In representing Gov. Gavin Newsom and state agencies, the lawyer advised, “[w]e operate as outside counsel, as a law firm would,” and charge by the hour.
The lawyer maintained that in any lawyer-client relationship, the attorney has no power to demand that documents be presented by the represented party.
Lawyer for Governor
Attorney Brian Philip Goldman, representing for the Governor’s Office, said that Newsom has his own stable of lawyers, including himself, and that Attorney General Rob Bonta is not, in a general sense, his boss’s lawyer. He contended:
“California constitutional and government law have provided for decades that when the A.G. prosecutes a case in his individual capacity, not representing state agencies, he has no control over independent agency records and no legal right or duty to obtain them.”
Goldman noted that so far as the action against Meta is concerned, “We are strangers to the case.”
Recent Legislation
He pointed to AB 127, enacted into law on June 30, which, among other things, adds §11043 to the Government Code, providing, in part:
“The Attorney General has no control over any state agency’s decisions or possession, custody, or control over any state agency’s documents or electronically stored information for purposes of criminal or civil discovery or any other purpose.”

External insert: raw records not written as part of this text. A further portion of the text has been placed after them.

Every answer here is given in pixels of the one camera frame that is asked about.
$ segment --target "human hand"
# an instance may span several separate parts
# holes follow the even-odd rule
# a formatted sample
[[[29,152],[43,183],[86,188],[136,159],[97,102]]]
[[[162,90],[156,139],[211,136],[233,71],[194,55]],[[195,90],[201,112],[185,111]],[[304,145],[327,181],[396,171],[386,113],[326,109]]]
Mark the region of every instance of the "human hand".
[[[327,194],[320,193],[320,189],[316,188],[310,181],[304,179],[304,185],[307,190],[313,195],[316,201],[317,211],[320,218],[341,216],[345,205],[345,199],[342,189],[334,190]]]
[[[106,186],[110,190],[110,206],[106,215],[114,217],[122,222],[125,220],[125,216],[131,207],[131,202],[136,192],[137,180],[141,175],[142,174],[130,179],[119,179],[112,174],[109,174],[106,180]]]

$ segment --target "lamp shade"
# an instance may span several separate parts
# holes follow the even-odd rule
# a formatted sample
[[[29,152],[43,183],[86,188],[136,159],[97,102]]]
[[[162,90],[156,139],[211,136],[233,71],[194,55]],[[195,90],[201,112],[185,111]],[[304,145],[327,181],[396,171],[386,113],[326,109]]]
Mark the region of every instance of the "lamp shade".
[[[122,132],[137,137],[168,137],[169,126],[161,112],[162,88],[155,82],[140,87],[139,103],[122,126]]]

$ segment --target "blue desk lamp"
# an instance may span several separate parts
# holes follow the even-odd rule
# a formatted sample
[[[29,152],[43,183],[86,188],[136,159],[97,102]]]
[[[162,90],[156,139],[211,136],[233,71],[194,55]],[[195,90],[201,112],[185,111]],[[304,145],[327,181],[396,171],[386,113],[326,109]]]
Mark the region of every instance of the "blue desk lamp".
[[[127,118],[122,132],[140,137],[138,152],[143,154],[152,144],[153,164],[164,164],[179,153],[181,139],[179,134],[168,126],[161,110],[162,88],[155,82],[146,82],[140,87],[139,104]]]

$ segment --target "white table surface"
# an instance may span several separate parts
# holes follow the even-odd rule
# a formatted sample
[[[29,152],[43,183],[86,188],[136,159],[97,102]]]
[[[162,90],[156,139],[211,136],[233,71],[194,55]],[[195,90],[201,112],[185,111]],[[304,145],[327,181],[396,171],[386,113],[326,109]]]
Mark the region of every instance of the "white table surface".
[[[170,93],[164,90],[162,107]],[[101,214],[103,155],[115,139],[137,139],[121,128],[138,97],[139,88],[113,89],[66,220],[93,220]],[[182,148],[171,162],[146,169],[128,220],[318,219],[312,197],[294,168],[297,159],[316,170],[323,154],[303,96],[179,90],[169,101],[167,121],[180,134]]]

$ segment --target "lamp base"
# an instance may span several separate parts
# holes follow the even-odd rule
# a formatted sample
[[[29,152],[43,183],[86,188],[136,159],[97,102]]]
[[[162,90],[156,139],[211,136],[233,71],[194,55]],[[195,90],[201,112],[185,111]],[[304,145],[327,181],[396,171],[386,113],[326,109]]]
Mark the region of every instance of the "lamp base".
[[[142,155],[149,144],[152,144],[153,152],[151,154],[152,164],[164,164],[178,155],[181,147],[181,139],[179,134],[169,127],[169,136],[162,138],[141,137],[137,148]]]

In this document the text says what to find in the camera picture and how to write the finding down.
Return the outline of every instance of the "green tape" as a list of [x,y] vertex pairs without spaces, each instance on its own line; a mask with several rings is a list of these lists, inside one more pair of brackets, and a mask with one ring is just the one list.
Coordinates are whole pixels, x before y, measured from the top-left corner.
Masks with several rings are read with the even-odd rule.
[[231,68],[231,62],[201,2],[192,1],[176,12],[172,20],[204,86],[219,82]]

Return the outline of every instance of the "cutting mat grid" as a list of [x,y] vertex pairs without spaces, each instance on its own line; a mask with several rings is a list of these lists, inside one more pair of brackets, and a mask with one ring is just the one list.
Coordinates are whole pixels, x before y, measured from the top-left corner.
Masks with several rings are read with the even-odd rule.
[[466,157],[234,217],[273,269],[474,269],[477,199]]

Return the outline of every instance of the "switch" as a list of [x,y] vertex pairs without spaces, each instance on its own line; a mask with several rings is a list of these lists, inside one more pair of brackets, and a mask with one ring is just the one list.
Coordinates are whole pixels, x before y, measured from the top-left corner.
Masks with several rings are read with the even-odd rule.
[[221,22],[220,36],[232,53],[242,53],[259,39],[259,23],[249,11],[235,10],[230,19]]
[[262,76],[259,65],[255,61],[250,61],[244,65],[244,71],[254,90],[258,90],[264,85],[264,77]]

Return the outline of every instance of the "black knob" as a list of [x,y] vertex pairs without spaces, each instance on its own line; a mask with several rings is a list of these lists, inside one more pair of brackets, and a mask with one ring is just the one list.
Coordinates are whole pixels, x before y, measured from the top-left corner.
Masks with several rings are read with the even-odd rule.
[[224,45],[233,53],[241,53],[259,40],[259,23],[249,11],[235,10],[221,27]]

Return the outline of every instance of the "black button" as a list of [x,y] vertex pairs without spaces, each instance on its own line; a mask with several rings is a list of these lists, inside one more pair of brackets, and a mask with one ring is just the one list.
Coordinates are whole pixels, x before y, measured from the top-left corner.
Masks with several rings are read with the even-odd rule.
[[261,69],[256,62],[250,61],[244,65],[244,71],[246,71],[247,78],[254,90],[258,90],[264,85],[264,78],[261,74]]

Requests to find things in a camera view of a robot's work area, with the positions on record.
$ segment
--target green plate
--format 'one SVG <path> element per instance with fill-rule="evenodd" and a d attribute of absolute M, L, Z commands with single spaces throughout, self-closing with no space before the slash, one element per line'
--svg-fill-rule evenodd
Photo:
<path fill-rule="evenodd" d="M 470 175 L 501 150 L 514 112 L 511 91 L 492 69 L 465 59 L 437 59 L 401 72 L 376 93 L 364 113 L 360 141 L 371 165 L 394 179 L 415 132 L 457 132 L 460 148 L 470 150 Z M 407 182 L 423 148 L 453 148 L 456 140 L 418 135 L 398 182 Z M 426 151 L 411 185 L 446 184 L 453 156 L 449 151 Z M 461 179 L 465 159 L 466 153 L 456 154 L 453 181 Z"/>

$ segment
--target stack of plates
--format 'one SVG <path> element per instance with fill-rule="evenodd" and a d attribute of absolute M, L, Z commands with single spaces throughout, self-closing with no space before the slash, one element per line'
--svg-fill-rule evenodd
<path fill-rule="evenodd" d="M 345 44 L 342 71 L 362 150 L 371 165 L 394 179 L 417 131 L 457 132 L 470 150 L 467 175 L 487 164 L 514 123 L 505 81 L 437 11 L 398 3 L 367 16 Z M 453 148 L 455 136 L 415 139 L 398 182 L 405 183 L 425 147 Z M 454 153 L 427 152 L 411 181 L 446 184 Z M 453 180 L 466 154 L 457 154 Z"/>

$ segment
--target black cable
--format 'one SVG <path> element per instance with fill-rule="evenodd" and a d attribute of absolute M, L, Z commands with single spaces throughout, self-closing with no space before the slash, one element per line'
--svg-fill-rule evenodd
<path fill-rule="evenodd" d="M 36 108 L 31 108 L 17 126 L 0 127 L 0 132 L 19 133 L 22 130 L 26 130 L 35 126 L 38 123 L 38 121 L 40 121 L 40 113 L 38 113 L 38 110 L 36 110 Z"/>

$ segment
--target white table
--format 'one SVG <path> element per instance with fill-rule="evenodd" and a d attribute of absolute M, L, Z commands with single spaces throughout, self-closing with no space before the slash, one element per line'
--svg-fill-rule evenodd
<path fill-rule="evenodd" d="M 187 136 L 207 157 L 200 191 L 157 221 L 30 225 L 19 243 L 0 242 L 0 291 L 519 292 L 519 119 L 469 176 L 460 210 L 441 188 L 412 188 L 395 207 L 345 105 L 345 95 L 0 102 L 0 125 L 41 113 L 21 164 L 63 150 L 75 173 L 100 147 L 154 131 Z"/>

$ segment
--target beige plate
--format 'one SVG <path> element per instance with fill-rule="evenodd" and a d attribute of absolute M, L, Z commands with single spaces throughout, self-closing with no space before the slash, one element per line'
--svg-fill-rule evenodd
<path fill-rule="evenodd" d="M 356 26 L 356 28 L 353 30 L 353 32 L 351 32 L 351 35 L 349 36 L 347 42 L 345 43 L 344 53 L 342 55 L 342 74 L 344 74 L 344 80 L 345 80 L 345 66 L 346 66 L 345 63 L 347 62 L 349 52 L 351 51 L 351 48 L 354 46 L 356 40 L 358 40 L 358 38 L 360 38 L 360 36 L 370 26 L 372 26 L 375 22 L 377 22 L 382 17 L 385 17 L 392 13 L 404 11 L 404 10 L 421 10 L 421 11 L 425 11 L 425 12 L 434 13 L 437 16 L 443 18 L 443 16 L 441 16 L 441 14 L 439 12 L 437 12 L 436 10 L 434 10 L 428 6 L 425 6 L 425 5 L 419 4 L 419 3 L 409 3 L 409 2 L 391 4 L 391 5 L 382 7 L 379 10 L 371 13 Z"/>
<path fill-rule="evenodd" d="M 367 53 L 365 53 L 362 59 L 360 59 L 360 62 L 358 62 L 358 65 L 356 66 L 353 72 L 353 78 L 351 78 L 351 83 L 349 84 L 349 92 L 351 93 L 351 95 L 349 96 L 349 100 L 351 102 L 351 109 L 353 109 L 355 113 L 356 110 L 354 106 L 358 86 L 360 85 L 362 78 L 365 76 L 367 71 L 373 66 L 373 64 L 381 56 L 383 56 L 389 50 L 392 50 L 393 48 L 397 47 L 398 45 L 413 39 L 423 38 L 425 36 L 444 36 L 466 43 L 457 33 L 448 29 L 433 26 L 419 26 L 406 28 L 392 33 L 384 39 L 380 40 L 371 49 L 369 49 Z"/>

It spells out that “[w]hen the Attorney General institutes or defends an action in their independent capacity on behalf of the State of California or the people of the State of California, the Attorney General acts in the public interest of the State of California and its residents and not as the legal representative or attorney of any state entity, including entities within the executive, legislative, or judicial branches. State agencies are not parties to an action described in this subdivision, unless they are specifically named as a party, and the documents or electronically stored information of state agencies are not in the possession, custody, or control of the Attorney General.”
Its adds that “[i]t is the intent of the Legislature that this section be interpreted broadly to include any action filed by the Attorney General, whether filed in federal court or state court, to enforce state laws or defend the interests of the people of the State of California or the State of California where the Attorney General has not been requested to act as counsel for that state agency.”
Goldman said the legislation is “declaratory of existing law.”
Meta’s Contention
Mark William Mosher of the District of Columbia form of Covington & Burling, LLP argued for Meta. He cited Government Code §12511 which says:
“The Attorney General has charge, as attorney, of all legal matters in which the State is interested, except the business of The Regents of the University of California and of such other boards or officers as are by law authorized to employ attorneys.”
That, he maintained, authorizes the attorney general to gather documents from boards and officers.
In response to a question from Bade as to whether the attorney general could bring suit on behalf an agency against that agency’s wishes, responded, “Yes.”
Mosher argued that “[t]he attorney general has control of the legal matters in which the state has an interest,” proceeding to say that “he must have control over the documents.”
The case is People of the State of California v. United States District Court for the Northern District of California, 25-584.